Congress Ends 2022 With a Bang
Congress ended their 117th Session in December by passing a massive omnibus spending bill to fund the federal government in FY 2023. The over 1,500-page bill also included several important health care policy provisions. After failing to pass any appropriations bill before the FY 2023 started in September the federal government had been funded at 2022 levels prior to passage of the omnibus bill. Starting in January 2023 government agencies will be funded at new levels as directed by the omnibus bill. Highlights of the new FY 2023 funding include:
Veterans Administration Medical and Prosthetic Research received $916 million; a $34 million increase or 3.9 percent over the FY 2022 enacted level.
National Institutes of Health (NIH) received $47.5 billion, which is a $2.5 billion increase or 5.6 percent over the FY 2022 enacted program level, including no less than a 3.8 percent increase for every institute and center.

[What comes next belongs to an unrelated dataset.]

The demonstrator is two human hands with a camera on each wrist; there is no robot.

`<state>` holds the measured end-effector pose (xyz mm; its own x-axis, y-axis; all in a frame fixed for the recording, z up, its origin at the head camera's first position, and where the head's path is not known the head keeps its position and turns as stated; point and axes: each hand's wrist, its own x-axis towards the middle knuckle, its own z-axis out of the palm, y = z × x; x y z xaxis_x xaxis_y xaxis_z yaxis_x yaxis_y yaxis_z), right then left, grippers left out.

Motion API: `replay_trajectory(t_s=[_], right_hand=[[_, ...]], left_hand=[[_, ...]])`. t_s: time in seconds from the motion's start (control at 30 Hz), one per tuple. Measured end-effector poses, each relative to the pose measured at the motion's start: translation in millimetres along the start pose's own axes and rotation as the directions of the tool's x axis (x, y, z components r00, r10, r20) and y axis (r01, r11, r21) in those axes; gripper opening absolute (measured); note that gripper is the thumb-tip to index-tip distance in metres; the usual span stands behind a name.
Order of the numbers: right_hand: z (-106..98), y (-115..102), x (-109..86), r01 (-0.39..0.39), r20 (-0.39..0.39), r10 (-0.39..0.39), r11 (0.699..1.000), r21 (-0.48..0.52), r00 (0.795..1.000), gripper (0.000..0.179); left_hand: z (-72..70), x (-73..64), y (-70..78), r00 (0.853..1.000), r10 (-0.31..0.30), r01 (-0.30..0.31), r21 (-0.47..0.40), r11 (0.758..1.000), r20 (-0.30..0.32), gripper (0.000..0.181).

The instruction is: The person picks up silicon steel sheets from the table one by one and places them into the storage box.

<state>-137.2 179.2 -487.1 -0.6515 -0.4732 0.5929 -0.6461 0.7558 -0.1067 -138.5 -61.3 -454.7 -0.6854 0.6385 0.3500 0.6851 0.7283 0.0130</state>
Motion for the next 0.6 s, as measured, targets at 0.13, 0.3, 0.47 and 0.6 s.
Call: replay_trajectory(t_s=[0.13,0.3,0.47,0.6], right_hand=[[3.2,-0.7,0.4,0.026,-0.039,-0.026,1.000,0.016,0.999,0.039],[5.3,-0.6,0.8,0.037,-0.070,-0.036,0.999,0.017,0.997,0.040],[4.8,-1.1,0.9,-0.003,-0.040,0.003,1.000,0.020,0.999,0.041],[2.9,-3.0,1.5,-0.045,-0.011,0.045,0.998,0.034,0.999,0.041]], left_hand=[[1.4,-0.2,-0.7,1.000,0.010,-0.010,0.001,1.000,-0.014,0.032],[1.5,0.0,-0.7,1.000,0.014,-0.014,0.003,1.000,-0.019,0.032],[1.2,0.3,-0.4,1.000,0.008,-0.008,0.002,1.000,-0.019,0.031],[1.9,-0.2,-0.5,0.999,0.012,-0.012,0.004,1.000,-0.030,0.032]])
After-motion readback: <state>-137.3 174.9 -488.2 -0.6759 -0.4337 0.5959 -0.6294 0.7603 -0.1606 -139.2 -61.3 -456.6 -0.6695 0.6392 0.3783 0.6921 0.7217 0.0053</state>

Administration for Community Living (ACL); the bill funds ACL at $2.5 billion, an increase of $220 million above the fiscal year 2022 enacted level.
As mentioned, the omnibus included a number of health policy provisions which include:
The creation of 200 new Medicare-supported graduate medical education (GME) slots in FY 2026. 100 of these slots specifically allocated to psychiatry and psychiatry subspecialties, with no restrictions on the remaining positions.
Provisions from the NOPAIN Act, which improves access to FDA-approved non-opioid therapies for outpatient surgical procedures. Provides a separate Medicare payment, from 2025 through 2027, for non-opioid treatments that are currently packaged into the payment for surgeries under Medicare’s Outpatient Prospective Payment System (OPPS)
Reduce the physician fee schedule cut from 4.5% to 2% for 2023 and around 3% for 2024.
Extends Medicare telehealth provisions put in place during the COVID-19 public health emergency for another two years.